Une étude américaine inédite révèle que certains bracelets connectés et dispositifs de suivi de forme physique contiennent des PFAS, des substances chimiques dites éternelles, qui pénètrent dans la peau et pourraient exposer les utilisateurs à des risques sanitaires significatifs.
Menée par l'Université Notre Dame, l'enquête a analysé vingt-deux modèles populaires de bracelets et a détecté la présence de ces substances dans plusieurs d'entre eux, soulevant des questions sur la sécurité des matériaux.
Les PFAS, souvent surnommés les produits chimiques éternels, seraient susceptibles de traverser la barrière cutanée et de s'accumuler dans l'organisme, exposant potentiellement les utilisateurs à des risques à long terme.

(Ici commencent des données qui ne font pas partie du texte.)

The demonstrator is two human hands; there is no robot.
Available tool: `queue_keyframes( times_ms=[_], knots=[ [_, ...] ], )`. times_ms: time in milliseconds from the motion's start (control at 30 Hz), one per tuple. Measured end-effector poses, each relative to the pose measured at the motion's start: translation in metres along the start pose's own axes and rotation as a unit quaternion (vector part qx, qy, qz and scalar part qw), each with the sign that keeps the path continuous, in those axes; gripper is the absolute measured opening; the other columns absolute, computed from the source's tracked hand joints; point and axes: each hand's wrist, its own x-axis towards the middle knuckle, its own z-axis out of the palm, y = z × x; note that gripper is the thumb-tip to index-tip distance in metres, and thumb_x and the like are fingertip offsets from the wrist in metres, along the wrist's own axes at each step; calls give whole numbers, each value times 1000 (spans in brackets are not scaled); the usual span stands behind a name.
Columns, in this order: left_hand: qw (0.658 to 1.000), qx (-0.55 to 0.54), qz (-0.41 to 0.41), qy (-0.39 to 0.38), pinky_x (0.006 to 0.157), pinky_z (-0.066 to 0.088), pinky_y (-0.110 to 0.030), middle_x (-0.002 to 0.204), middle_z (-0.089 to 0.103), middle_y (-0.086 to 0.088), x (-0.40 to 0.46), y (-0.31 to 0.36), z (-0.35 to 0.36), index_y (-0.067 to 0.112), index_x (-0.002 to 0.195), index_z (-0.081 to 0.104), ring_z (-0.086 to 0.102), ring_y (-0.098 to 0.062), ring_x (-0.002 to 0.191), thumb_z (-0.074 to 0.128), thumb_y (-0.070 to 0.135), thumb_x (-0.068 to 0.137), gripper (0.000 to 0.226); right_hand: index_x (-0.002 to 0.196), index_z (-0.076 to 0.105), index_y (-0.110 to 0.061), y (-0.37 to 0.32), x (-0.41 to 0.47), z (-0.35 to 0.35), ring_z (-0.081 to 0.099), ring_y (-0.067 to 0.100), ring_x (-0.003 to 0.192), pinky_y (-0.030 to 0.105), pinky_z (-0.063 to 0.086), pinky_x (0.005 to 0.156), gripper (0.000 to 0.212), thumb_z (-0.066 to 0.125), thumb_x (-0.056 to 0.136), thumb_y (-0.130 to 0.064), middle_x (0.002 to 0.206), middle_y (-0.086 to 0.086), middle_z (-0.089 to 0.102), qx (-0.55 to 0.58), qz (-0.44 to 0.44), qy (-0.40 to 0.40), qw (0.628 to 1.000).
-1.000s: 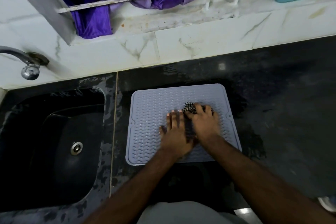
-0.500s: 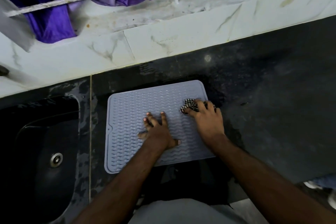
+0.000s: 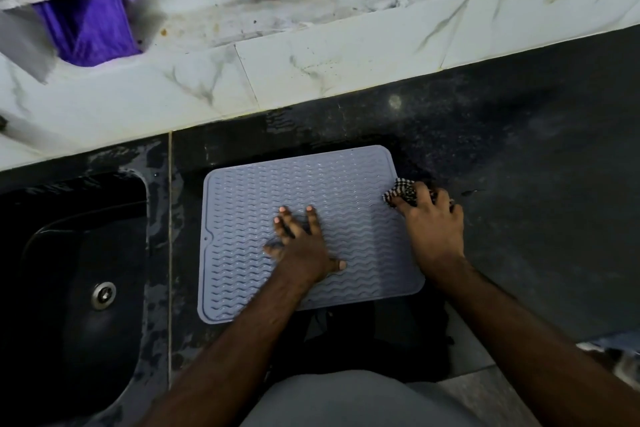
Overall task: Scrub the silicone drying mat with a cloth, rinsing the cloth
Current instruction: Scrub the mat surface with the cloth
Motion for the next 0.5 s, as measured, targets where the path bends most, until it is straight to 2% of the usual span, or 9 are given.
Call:
queue_keyframes(
  times_ms=[167,300,400,500],
  knots=[
    [996,-26,33,77,114,7,-76,154,-39,-29,0,-12,20,21,156,-27,-28,-47,147,62,74,81,127,122,59,-25,-29,-14,-12,45,33,111,45,52,77,30,42,99,-20,130,9,38,8,49,-58,997],
    [986,0,60,157,118,3,-70,160,-31,-26,-1,-28,39,20,158,-22,-24,-42,151,40,86,82,118,126,56,-21,-42,-23,-18,43,35,116,47,53,78,31,41,100,-18,134,13,35,29,70,-105,992],
    [979,-9,93,179,120,0,-68,162,-28,-23,-1,-38,44,19,159,-18,-22,-40,152,32,87,83,113,129,55,-23,-48,-30,-25,42,34,117,46,52,81,32,40,101,-19,133,12,36,26,66,-94,993],
    [969,-29,128,209,124,0,-57,167,-20,-16,-4,-57,48,18,161,-9,-18,-31,154,32,82,87,107,140,46,-28,-62,-39,-30,43,34,118,45,52,82,40,41,101,-19,136,12,36,33,31,-61,997]
  ],
)
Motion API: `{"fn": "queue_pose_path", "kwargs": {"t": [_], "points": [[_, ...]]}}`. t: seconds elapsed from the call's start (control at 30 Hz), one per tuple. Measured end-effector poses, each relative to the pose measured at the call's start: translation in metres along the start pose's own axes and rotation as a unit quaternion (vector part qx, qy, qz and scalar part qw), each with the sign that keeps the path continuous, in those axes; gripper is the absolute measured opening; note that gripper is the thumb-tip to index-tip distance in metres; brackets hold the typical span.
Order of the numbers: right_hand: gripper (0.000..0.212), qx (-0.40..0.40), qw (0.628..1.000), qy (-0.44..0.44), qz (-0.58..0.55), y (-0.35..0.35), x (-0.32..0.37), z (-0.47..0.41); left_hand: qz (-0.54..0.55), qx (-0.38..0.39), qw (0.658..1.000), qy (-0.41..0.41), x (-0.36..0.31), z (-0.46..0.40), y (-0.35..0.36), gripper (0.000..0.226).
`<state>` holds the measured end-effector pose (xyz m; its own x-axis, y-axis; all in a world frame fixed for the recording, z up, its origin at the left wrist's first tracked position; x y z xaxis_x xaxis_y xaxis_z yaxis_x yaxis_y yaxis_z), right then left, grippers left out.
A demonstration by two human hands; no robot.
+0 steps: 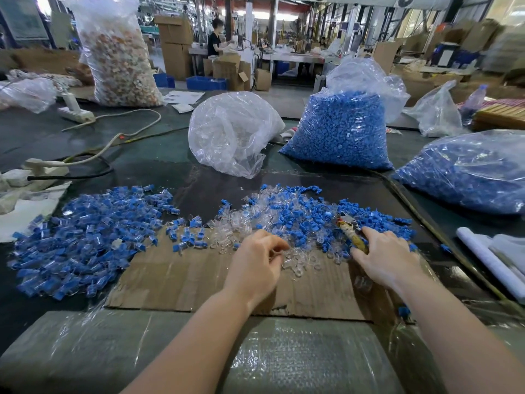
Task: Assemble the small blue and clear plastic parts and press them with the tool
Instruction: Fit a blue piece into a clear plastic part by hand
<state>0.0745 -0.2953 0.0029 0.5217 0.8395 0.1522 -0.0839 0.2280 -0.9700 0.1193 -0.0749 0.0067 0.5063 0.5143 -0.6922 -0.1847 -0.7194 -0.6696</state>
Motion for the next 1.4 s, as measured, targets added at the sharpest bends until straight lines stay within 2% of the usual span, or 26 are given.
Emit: {"fn": "queue_pose_path", "kwargs": {"t": [0.07,0.13,0.2,0.33,0.4,0.57,0.8,0.93,1.07,1.23,1.4], "points": [[0.055,-0.017,1.000,-0.001,0.000,-0.005,0.003,0.003,0.003,0.032,0.999,0.013,-0.004,0.000,0.012,0.020],[0.050,-0.074,0.996,-0.032,-0.028,-0.016,0.014,0.006,0.001,0.055,0.998,0.014,-0.004,0.000,0.020,0.022],[0.042,-0.115,0.988,-0.077,-0.069,-0.023,0.030,0.009,-0.003,0.055,0.998,0.007,-0.001,0.000,0.021,0.021],[0.029,-0.122,0.977,-0.114,-0.131,-0.018,0.057,0.004,0.019,0.032,0.999,-0.014,0.006,-0.001,0.015,0.012],[0.026,-0.123,0.976,-0.106,-0.142,-0.015,0.066,0.001,0.022,0.021,0.999,-0.014,0.007,0.000,0.013,0.010],[0.026,-0.133,0.987,-0.041,-0.082,-0.008,0.071,-0.006,0.014,-0.004,1.000,-0.012,0.007,0.002,0.009,0.006],[0.019,-0.142,0.986,-0.015,-0.081,-0.005,0.071,-0.008,0.014,-0.003,1.000,0.002,0.005,0.003,0.012,0.014],[0.014,-0.198,0.976,-0.050,-0.080,-0.010,0.073,0.006,0.047,-0.048,0.998,-0.020,0.010,0.005,0.002,0.009],[0.008,-0.248,0.950,-0.138,-0.132,-0.012,0.080,0.033,0.067,-0.055,0.996,-0.029,0.012,0.006,-0.001,0.010],[0.007,-0.267,0.927,-0.192,-0.180,0.003,0.080,0.057,0.067,-0.050,0.995,-0.049,0.017,0.005,0.000,0.011],[0.016,-0.281,0.912,-0.211,-0.212,0.012,0.075,0.064,0.089,-0.060,0.992,-0.067,0.022,0.008,-0.001,0.011]]}}
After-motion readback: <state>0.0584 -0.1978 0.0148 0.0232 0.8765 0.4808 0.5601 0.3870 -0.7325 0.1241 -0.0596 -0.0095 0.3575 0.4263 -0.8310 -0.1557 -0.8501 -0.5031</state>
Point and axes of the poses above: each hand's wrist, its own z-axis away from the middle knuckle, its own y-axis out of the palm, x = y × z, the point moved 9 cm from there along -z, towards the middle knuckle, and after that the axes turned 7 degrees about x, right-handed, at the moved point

L'enquête a porté sur les niveaux constatés et les modes d'exposition potentiels, en soulignant que le contact direct avec la peau lors d'activités quotidiennes peut suffire à introduire ces substances dans l'organisme.
Les résultats démontrent que la présence de PFAS n'est pas limitée à un seul fabricant mais se manifeste chez plusieurs modèles, ce qui appelle à une vigilance accrue et à des contrôles plus stricts des composants.
Face à ces constats, des chercheurs recommandent d'exiger des informations claires sur les matériaux utilisés, d'envisager des alternatives sans PFAS et d'adopter des réglementations plus strictes pour les objets portables proches de la peau.
Alors que les technologies portables gagnent en popularité, les consommateurs sont invités à privilégier les produits dont les fiches techniques indiquent l absence de PFAS et à suivre les mises à jour scientifiques concernant la sécurité des bracelets et des capteurs.